Ensuite, il faut gagner l’hégémonie (encore Gramsci !) et cela ne se peut que par un travail d’éducation et le peuple s’éduquant lui-même, c’est le travail d’un parti. Le parti par la formation travaille à faire connaître les analyses scientifiques du mode de production capitaliste et les militants en débattent, se forment en en débattant. Ils élisent leurs responsables, les contrôlent, désignent leurs candidats aux élections. Bref, les sections locales sont les foyers de la démocratie ouvrière, les incubateurs de la puissance intellectuelle et pratique du peuple. La « philosophie de la praxis » en acte.

Gagner l’hégémonie, c’est construire une pensée commune, un « projet » commun, un objectif que tous peuvent partager et bien au-delà des adhérents du parti : par des actions sociales et culturelles, par des associations larges qui unissent les déjà convaincus et ceux qui ne le sont pas encore. Bref participer directement à la « régénération morale et nationale » du peuple et par là œuvrer à une transformation sociale en profondeur.

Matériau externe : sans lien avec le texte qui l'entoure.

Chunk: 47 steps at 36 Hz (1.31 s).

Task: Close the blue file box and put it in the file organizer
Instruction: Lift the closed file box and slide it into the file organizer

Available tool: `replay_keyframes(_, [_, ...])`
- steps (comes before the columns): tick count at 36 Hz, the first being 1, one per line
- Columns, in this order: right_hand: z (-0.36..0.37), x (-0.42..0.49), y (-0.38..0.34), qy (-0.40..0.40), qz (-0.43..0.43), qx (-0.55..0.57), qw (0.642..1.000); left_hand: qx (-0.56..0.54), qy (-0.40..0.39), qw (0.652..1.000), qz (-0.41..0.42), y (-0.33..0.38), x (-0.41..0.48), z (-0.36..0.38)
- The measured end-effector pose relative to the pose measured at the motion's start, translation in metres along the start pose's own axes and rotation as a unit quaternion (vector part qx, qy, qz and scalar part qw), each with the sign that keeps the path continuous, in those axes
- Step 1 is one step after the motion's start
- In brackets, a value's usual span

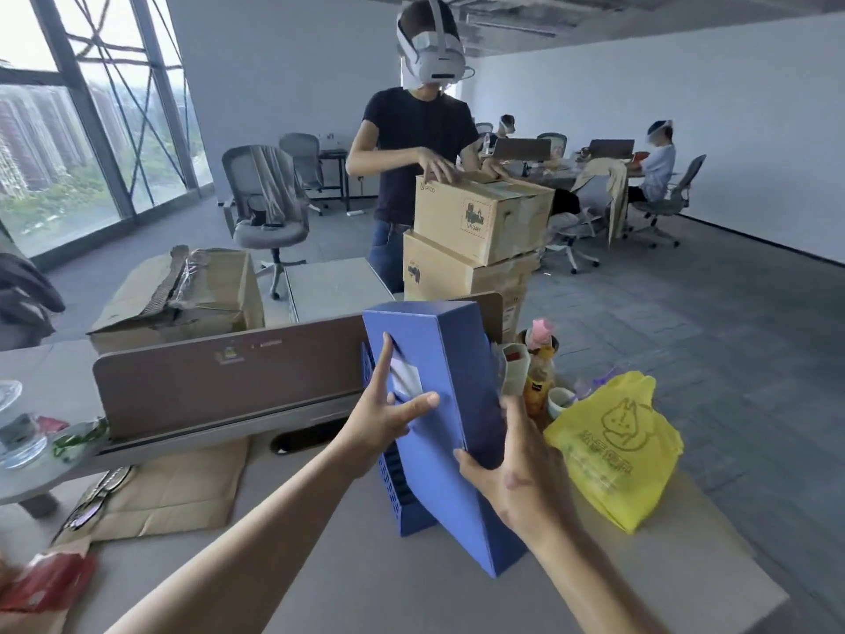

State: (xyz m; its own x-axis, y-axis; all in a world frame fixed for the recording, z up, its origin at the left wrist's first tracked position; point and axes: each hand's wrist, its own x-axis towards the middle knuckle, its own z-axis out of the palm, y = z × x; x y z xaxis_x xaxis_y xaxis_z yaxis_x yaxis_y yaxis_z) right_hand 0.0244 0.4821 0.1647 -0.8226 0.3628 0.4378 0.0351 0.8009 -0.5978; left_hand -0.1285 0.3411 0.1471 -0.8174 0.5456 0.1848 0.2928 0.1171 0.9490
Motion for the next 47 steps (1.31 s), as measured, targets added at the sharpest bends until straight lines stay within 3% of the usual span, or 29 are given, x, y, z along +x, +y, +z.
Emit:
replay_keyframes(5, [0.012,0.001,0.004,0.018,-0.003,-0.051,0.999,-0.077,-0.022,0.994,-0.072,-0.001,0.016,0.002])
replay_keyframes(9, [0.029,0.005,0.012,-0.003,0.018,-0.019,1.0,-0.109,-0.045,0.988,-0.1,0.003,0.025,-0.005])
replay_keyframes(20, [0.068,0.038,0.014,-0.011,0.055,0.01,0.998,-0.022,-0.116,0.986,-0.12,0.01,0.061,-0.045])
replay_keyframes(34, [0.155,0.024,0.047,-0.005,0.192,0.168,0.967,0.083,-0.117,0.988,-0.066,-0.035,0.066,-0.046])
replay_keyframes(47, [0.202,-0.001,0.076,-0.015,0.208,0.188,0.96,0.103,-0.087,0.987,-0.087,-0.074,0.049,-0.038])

Certes, les partis ont des tonnes de défauts et comme la démocratie elle-même ils peuvent se transformer en bureaucraties et en oligarchies ; ils peuvent être corrompus comme la démocratie elle-même. Mais est-ce en raison de la corruption possible de la démocratie qu’il faut renoncer à la démocratie ? évidemment non ! Le seul moyen de lutter contre la corruption de la démocratie, c’est encore plus de démocratie, la transparence des finances et la lutte contre toutes les formes de népotisme. Il en va de même dans les partis. Et tout comme la république doit régulièrement être soumise à une opération de retour aux fondements (comme le préconisait Machiavel), le parti doit être régulièrement régénéré.

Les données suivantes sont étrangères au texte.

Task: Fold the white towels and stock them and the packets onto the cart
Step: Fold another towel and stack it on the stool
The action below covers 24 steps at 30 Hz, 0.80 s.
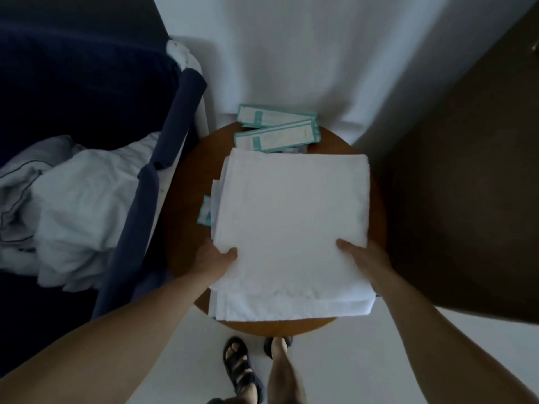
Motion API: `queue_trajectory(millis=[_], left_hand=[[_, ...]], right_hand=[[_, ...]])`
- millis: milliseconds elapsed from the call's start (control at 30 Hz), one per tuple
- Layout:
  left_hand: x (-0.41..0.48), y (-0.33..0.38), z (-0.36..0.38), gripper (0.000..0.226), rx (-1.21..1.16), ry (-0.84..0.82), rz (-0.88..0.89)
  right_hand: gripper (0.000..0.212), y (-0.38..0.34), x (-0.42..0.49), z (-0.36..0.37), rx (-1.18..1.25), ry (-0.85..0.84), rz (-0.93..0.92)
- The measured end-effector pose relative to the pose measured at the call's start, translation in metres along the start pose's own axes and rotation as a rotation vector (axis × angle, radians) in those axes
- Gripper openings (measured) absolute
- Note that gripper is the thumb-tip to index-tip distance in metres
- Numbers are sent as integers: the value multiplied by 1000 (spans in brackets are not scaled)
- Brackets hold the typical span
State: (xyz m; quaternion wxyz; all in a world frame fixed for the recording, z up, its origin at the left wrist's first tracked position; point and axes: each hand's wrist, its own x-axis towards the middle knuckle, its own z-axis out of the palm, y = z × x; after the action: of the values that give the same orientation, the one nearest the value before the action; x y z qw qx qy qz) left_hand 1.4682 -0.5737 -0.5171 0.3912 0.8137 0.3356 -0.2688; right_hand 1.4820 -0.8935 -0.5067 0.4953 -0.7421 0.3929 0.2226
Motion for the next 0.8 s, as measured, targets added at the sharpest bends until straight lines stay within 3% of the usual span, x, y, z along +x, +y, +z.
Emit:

Le mépris professé ici et là à l’encore des batailles de textes et de motions est vraiment très mal venu. Les batailles de textes et de motions s’appellent tout simplement débat démocratie et il n’est pas d’autre moyen pour que le peuple s’éduque lui-même comme il s’éduque en apprenant à décrypter les projets de lois et les discours des dominants.

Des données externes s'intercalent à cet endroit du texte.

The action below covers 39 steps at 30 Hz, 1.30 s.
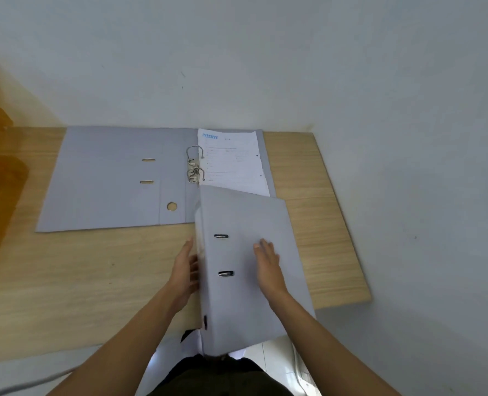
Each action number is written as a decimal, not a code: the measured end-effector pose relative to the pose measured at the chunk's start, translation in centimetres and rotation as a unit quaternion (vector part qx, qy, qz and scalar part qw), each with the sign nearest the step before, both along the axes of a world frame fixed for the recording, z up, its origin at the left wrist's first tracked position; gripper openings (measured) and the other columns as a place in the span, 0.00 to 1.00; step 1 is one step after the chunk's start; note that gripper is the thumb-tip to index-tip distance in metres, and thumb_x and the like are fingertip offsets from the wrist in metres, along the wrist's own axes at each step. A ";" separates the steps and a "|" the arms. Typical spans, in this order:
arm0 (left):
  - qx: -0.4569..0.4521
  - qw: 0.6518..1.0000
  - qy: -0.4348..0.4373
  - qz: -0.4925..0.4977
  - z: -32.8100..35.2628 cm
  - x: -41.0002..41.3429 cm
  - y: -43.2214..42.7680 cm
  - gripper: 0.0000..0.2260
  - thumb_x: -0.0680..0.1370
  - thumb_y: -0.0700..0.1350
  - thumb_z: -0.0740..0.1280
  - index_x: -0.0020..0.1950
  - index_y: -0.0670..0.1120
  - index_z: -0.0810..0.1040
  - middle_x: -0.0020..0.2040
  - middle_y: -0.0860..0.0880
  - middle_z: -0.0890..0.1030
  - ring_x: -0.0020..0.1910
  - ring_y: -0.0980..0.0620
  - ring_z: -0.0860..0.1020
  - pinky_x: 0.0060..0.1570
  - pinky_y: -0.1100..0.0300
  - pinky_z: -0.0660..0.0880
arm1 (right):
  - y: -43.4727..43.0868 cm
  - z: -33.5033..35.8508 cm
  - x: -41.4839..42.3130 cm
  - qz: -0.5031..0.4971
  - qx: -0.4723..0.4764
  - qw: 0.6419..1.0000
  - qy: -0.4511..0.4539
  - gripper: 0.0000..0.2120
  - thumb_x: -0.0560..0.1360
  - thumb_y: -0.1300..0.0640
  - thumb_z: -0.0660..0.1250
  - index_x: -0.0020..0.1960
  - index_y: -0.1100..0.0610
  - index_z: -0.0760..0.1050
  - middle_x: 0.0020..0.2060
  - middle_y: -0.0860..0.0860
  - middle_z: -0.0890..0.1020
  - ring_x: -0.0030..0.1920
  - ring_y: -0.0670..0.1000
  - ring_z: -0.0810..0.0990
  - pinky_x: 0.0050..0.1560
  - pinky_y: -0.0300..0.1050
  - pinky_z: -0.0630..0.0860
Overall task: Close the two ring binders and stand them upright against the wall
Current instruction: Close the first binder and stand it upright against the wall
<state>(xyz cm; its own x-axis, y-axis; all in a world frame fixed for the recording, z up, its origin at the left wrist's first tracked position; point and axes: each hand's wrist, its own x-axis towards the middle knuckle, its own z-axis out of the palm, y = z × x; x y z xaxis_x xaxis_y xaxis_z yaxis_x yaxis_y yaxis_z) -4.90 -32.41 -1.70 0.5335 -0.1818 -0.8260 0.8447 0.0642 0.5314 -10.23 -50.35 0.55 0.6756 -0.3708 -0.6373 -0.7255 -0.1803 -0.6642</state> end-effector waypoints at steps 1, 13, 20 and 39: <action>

Comment lutter contre les dérives des partis ? En organisant le parti de bas en haut, en donnant la plus large autonomie aux sections locales, en refusant qu’un courant monopolise la direction du parti, en tenant des congrès réguliers et en garantissant la plus large liberté des tendances et des fractions. Rien de nouveau dans cela. Les recettes sont connues. Mais la principale est celle-ci : le parti doit être un parti de masse, pas un parti d’une élite autoproclamée. Quand on a plus de 7 millions de voix et 500.000 soutiens nominaux, on peut construire un parti d’au moins 100.000 membres, pour commencer. A condition de le vouloir et de ne pas casser les jambes à toutes les bonnes volontés et à condition de se mouler dans les structures nationales de la vie politique (les communes, les départements) et d’attirer tous ceux dont l’ambition pourra être mise au service de la cause commune.

On nous dira que ces choses-là n’ont plus cours, que la vie passe par les réseaux sociaux et qu’on ne trouvera plus personne pour faire les cages d’escalier et vendre le journal du parti le dimanche matin… Mais les « gilets jaunes » apportent un démenti cinglant à ce pessimisme branché. Les nouveaux moyens transmissions donnent plus de souplesse et de réactivité au mouvement, mais ce qui compte, c’est enfin de se rencontrer, de se rendre compte que le voisin a les mêmes problèmes que soi et que les pensées peuvent converger facilement pourvu qu’on y mette du sien.
Bref, si j’avais un parti, je pourrais transformer le monde.